* _ASSIGNMENT_: Go through the material below, count the lines with the word "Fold", and reply with the count alone.
─── THE RECORDS
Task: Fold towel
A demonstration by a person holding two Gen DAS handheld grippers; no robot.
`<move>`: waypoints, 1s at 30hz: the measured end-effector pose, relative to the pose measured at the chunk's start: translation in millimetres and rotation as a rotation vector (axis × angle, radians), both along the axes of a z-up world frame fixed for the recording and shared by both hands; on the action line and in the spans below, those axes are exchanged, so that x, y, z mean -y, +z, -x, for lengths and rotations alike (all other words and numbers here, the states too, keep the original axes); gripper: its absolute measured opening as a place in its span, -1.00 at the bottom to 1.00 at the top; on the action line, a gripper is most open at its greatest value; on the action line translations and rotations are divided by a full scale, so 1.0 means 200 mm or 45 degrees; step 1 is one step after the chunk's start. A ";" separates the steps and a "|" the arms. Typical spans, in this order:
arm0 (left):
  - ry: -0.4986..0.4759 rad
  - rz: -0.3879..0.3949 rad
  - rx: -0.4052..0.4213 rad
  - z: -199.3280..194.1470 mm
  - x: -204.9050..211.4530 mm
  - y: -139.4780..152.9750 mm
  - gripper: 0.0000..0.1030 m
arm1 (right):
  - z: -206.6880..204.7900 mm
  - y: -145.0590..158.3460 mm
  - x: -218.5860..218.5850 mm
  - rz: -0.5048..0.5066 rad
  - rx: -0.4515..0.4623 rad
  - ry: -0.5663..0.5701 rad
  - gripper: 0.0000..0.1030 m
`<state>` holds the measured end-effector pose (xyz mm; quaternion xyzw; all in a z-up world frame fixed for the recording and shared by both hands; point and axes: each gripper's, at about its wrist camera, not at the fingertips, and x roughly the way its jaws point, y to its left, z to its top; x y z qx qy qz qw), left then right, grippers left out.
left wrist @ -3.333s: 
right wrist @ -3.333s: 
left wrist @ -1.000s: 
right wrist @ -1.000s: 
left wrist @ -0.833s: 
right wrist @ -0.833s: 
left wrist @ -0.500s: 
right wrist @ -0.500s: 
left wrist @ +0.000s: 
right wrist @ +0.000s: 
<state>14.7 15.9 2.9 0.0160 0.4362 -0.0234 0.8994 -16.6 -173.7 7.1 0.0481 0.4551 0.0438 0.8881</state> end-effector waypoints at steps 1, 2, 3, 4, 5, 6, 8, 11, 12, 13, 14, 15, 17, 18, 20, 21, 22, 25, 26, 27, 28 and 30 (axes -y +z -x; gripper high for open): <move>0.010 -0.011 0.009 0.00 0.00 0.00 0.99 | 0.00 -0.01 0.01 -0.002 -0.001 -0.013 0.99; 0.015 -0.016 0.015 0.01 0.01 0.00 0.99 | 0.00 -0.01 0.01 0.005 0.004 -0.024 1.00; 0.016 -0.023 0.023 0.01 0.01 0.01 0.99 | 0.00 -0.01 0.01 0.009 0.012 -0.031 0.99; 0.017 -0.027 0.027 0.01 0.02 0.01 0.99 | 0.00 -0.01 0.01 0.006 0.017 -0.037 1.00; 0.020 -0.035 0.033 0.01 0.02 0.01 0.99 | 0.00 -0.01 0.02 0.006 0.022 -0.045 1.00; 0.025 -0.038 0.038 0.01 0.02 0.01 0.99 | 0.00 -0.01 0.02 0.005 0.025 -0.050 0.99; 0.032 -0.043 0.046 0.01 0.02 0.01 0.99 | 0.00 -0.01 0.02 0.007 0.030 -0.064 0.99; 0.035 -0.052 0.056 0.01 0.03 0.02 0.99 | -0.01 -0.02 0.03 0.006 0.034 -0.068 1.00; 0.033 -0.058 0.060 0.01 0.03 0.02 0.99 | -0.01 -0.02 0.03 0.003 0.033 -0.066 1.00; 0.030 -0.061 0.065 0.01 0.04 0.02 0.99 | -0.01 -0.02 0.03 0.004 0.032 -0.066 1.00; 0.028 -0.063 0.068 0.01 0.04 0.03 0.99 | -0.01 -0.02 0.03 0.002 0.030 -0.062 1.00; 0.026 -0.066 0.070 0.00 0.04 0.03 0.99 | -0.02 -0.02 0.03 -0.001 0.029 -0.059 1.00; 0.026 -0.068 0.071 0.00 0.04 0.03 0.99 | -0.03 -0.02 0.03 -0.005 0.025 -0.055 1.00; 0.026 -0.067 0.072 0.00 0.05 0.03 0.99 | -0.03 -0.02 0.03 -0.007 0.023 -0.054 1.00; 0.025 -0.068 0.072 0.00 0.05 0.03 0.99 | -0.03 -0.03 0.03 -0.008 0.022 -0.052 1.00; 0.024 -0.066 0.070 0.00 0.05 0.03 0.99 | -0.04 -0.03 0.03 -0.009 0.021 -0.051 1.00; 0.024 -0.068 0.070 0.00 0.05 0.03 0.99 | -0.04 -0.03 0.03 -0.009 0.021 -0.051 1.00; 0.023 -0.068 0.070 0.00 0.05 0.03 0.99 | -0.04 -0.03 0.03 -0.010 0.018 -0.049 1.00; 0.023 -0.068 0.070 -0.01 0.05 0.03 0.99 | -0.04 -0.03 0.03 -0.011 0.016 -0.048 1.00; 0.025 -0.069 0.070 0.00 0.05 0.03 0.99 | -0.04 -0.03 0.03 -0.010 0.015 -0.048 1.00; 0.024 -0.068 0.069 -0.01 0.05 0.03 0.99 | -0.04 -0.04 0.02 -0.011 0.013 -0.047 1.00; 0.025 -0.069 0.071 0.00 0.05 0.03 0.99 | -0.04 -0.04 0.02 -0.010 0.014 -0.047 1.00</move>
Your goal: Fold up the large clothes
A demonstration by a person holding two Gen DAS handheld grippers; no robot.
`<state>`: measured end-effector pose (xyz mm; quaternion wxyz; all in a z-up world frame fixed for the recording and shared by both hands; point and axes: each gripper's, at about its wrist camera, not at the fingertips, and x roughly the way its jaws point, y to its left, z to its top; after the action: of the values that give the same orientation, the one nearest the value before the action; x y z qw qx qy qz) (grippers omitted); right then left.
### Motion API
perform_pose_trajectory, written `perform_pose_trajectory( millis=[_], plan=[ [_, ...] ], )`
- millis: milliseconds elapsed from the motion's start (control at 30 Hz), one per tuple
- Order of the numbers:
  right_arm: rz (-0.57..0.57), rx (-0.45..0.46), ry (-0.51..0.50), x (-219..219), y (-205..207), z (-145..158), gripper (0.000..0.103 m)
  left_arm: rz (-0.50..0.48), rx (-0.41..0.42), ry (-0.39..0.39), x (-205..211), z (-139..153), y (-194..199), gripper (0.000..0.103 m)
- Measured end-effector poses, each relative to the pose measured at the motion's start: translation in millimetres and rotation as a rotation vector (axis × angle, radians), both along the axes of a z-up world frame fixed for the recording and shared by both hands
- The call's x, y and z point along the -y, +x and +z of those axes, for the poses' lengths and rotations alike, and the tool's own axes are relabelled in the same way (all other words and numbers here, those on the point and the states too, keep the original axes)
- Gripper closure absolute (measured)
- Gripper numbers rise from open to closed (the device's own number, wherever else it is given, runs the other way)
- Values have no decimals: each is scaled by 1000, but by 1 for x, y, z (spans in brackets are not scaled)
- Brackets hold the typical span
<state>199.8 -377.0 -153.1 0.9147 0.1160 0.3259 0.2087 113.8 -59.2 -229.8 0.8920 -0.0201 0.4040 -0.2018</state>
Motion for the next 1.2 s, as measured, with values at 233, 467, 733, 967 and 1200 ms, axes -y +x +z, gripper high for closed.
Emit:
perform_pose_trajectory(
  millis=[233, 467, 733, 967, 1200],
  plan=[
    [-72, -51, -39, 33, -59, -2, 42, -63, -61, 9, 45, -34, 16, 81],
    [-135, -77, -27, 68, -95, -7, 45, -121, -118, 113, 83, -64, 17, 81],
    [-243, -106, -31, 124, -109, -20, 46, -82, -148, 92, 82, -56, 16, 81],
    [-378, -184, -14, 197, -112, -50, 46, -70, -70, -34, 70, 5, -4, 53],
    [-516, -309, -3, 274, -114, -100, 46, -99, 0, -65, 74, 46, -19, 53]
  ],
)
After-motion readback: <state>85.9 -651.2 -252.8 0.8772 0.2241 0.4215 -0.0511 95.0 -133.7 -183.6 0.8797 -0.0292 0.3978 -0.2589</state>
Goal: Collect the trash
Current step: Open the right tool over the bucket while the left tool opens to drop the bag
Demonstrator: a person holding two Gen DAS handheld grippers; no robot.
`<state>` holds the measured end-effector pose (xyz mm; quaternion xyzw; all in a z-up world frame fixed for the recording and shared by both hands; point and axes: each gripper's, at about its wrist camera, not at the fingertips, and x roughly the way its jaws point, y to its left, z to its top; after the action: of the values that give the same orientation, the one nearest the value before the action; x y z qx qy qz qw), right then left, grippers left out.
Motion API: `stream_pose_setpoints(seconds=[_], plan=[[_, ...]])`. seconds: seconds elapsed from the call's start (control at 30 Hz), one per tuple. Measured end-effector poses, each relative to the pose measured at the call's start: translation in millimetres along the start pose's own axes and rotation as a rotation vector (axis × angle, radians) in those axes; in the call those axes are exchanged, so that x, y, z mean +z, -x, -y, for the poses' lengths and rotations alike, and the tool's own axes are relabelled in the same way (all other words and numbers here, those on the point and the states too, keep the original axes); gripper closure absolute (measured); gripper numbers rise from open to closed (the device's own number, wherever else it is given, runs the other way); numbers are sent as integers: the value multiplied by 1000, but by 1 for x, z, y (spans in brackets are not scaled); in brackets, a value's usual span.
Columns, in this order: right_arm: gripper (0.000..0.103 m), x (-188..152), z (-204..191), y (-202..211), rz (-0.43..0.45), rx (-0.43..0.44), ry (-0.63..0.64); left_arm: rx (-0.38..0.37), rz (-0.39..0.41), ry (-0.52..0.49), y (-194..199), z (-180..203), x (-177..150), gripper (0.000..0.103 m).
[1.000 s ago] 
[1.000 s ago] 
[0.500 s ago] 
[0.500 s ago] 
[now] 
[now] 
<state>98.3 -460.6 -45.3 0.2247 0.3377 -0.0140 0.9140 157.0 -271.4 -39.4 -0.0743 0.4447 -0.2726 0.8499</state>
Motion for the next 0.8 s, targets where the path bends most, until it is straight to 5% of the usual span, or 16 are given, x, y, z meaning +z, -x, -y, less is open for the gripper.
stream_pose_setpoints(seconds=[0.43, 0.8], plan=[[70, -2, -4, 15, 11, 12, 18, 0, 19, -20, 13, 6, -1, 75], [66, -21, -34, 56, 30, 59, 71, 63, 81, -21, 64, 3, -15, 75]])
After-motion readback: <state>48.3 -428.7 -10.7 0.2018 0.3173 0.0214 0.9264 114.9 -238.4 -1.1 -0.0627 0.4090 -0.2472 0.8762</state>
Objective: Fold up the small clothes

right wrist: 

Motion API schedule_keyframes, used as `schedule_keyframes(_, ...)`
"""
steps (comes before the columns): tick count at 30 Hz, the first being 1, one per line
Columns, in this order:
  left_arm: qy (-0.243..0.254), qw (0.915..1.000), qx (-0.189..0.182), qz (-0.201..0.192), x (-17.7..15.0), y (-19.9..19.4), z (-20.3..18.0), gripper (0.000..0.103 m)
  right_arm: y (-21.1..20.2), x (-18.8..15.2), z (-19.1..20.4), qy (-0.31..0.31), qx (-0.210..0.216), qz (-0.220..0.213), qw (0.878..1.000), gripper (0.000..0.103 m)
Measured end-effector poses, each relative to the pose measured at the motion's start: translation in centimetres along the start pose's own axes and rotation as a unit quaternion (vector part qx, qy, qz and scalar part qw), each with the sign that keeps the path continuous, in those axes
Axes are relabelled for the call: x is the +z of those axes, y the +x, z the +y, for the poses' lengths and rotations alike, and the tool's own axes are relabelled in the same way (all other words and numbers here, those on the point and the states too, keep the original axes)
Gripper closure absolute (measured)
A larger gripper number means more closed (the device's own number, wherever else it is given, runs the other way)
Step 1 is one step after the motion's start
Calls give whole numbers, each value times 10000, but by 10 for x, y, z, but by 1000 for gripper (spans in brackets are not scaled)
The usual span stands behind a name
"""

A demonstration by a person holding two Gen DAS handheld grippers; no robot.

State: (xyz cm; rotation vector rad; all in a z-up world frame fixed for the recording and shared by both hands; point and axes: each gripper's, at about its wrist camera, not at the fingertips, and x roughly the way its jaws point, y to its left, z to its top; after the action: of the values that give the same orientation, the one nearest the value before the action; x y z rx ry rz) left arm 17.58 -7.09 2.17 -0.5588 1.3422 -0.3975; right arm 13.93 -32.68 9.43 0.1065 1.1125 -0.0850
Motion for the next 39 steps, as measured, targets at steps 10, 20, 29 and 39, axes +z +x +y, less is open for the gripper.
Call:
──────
* _RESPONSE FOR THIS EXERCISE_: 3